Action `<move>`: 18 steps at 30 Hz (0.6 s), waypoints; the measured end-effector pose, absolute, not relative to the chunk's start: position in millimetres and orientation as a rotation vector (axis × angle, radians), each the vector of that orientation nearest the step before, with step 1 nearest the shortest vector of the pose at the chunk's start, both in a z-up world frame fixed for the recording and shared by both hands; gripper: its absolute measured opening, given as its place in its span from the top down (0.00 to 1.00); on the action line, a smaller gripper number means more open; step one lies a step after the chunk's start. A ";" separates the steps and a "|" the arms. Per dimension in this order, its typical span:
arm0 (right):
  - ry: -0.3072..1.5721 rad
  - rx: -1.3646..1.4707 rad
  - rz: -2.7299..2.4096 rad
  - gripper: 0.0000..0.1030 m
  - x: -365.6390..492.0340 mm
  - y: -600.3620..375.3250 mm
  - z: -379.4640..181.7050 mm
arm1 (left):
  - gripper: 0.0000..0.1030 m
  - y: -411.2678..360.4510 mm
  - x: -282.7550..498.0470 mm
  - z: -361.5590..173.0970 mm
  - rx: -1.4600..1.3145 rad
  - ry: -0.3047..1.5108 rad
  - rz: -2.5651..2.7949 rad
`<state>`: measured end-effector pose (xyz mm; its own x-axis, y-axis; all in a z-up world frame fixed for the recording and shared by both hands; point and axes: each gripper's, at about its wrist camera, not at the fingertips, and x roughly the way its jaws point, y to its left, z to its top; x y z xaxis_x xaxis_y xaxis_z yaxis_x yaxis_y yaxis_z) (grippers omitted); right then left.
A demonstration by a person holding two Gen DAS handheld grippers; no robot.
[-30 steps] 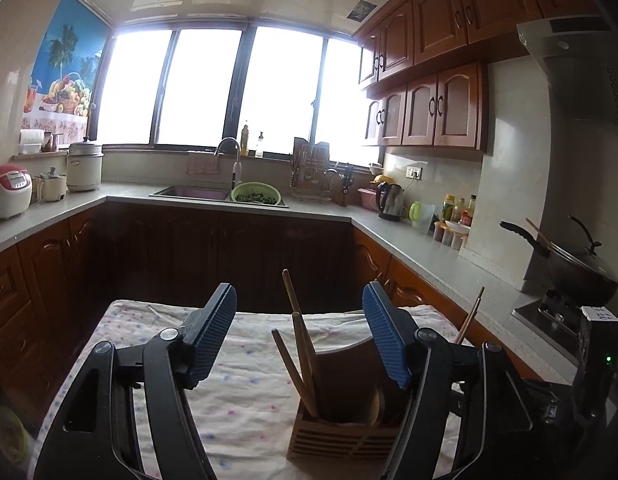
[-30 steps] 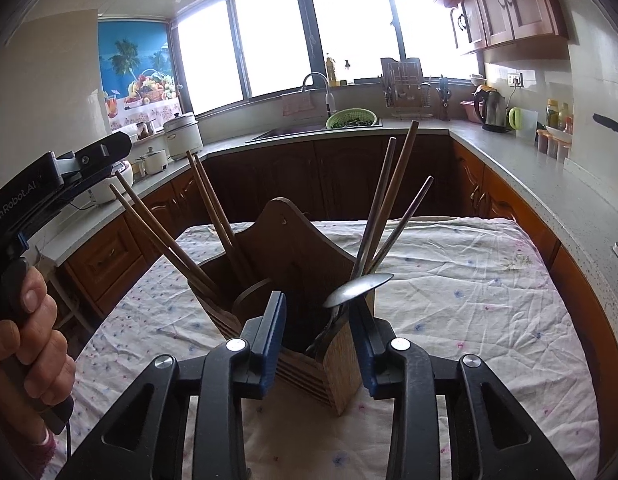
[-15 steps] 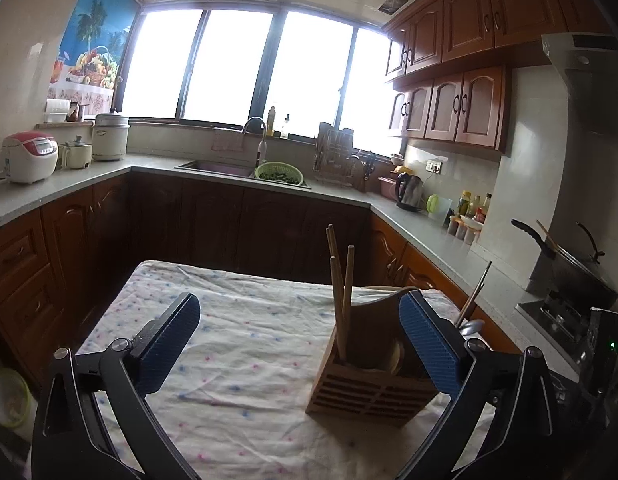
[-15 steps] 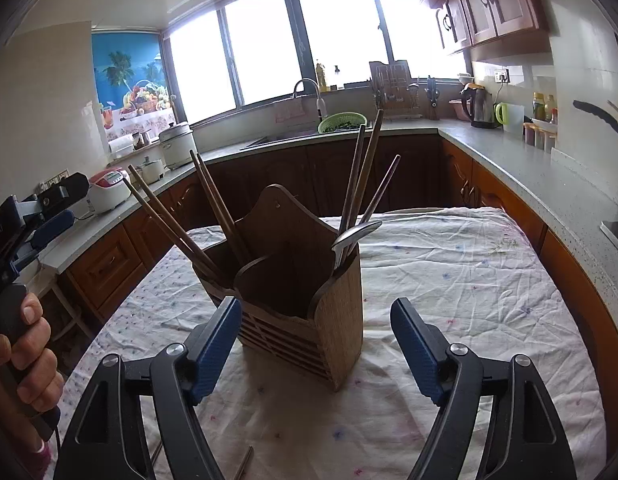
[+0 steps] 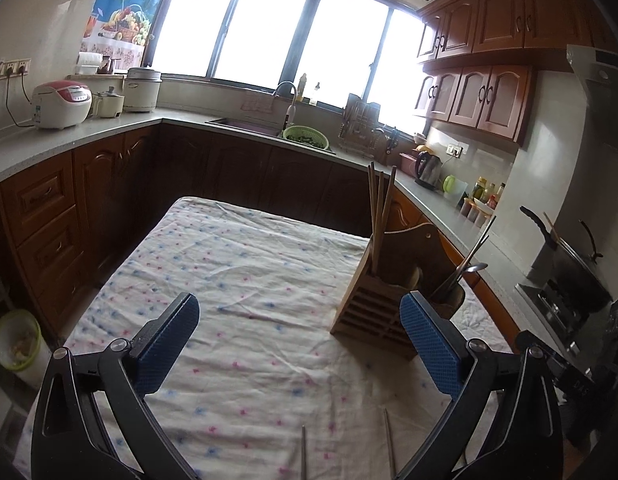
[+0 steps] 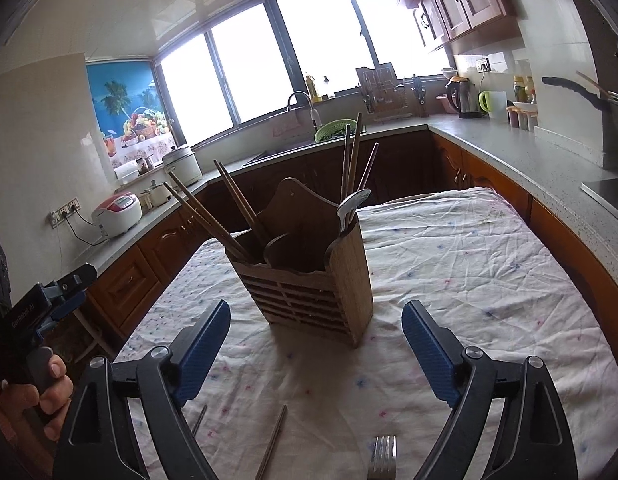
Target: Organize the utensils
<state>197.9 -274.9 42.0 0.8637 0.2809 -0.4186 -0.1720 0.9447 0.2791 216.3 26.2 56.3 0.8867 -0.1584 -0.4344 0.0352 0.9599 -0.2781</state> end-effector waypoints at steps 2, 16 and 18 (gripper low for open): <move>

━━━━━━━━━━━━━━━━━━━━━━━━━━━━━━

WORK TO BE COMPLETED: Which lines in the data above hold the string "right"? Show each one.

RESPONSE TO THE EXERCISE:
arm0 (right):
`<state>`: measured end-effector pose (xyz mm; its own x-axis, y-axis; all in a z-up world frame fixed for the recording and shared by both hands; point and axes: each gripper's, at about its wrist camera, not at the fingertips, and x roughly the way its jaws point, y to its left, z to its top; x y z xaxis_x xaxis_y xaxis_z yaxis_x yaxis_y yaxis_z) (grippers omitted); right then left.

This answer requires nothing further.